MI Firmware build environment on RaspberryPi / Ubuntu

Hi all,
I’ve spent a few hours setting up a toolchain for building MI firmware on one of my Raspberries, perhaps this is useful for someone else too so I thought I should share it :slight_smile:
(Note: This is not a complete step-by-step guide with every keystroke documented so it might not be that beginner-friendly.)

This procedure has been tested on a RaspberryPi with Raspbian (latest updates as of yesterday) and Ubuntu 12.04.2/i386. I would expect 64bit Ubuntu to work as well but I haven’t tested it. (Everything except possibly the udev-non-root fix for avrdude should work on most up-to-date Linuxes).

These steps will install the software in the directory “avr-gcc” in the current user’s home directory.

The installation document for the parts of the AVR tool chain is here:

http://www.nongnu.org/avr-libc/user-manual/install_tools.html (read that too, it’s pretty good).

Used versions:

binutils 2.23.2
gcc 4.3.3
avr-libc 1.7.1

Optional, if you have a programmer:
avrdude 5.11.1

Download links are in the document linked above.

The following additional system packages also need to be installed first:

$ sudo apt-get install flex bison libgmp-dev libmpfr-dev libusb-dev texinfo

note: libusb-dev is only needed if you want to build avrdude with USB support. If not, you can skip it.

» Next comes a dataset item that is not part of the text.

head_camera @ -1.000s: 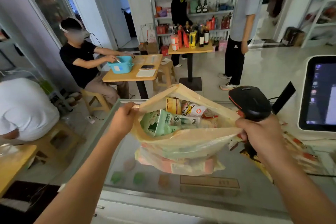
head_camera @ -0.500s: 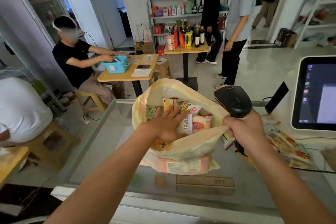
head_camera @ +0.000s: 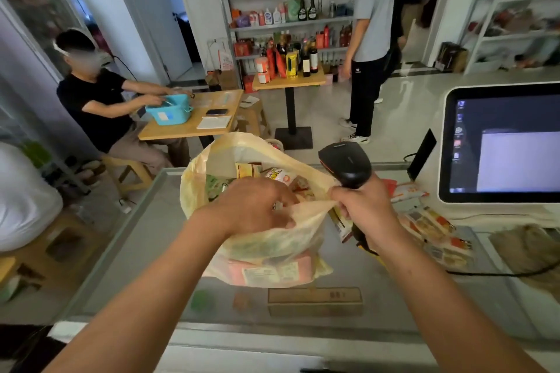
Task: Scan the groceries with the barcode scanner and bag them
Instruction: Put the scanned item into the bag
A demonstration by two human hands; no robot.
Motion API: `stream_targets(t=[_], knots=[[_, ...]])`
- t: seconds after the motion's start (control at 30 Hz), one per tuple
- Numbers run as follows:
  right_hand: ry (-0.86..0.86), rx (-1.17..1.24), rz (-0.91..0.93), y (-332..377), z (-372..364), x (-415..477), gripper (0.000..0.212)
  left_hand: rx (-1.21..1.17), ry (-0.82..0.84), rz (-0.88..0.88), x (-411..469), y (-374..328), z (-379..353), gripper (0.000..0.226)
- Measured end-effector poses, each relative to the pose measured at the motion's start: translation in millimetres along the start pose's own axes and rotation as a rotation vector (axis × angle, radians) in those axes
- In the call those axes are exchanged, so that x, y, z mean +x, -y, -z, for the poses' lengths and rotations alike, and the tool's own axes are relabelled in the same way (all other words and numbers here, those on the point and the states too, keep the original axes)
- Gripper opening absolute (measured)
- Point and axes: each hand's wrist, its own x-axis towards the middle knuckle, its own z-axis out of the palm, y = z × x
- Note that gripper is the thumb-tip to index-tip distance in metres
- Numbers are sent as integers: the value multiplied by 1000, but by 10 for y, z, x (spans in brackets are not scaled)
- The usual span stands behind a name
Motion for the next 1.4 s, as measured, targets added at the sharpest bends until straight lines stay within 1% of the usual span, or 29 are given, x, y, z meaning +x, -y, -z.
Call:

Setup environment for installation in directory avr-gcc in current user’s home :

$ export PREFIX=$HOME/avr-gcc
$ export PATH=$PATH:$PREFIX/bin

Make compiles use -O2 flag only (will build w/ debug -g otherwise)

$ export CFLAGS=-O2

Now, for the different components, follow the build guide document linked above:

  • build and install binutils
  • build and install gcc
  • build and install avr-libc

Optional, if you have a programmer:

  • build and install avrdude

If you have an AVRISPmkII USB programmer then by default you need to be root
to use it in Linux. This can be fixed:

Create the file /etc/udev/rules.d/50-avrispmk2.rules with this line in it:

SUBSYSTEM"usb", ATTRS{idVendor}“03eb”, ATTRS{idProduct}==“2104”, GROUP=“plugdev”, MODE=“0666”

Tehn, restart udev:
sudo udevadm control --reload-rules

(You will need to re-plug the USB programmer too if it was already connected. If you still have problems, make sure your user ID is a member of the “plugdev” group.)

Done! :slight_smile:

edit: fixed the worst things that textile did to the initial post… :slight_smile:

For the lazy, on you RaspberryPi do this:

$ wget https://dl.dropboxusercontent.com/u/6764423/avr-gcc-4.3.3-MI-Toolchain-RPi-20130818.tgz

$ tar xfz avr-gcc-4.3.3-MI-Toolchain-RPi-20130818.tgz

PROFIT! :slight_smile:

BRAVO!

Me and a few others around here are in the process of designing (read: dreaming) up a Raspberry Pi Sampler- this cold be the missing link! Ordering some Raspberries and getting started Might have to be: the RPi’s interfacing and controlling and 2 PCBs, RPi for sample loading, chopping, assigning to 6-8 voices, sampling engine (modification+filter/FX). Might have some trouble with the limits of 512 MB of RAM, but you can upgrade to 1 GB, apparently…

@ryan
larsen managed to build the firmware on a Rπ, not running the firmware…

Running the firmware might be a bit of a challenge, you’d need an AMTEL CPU emulator and then a simulation of the circuitry.

@RyanA4 - down boy! I’ve not even figured out what the hell Olivier and Larsen are talking about in this thread yet, where they talk about SPI, bit banging, and a whole lot of other stuff I have no clue about. :wink:

> Running the firmware might be a bit of a challenge, you’d need an AMTEL CPU emulator and then a simulation of the circuitry.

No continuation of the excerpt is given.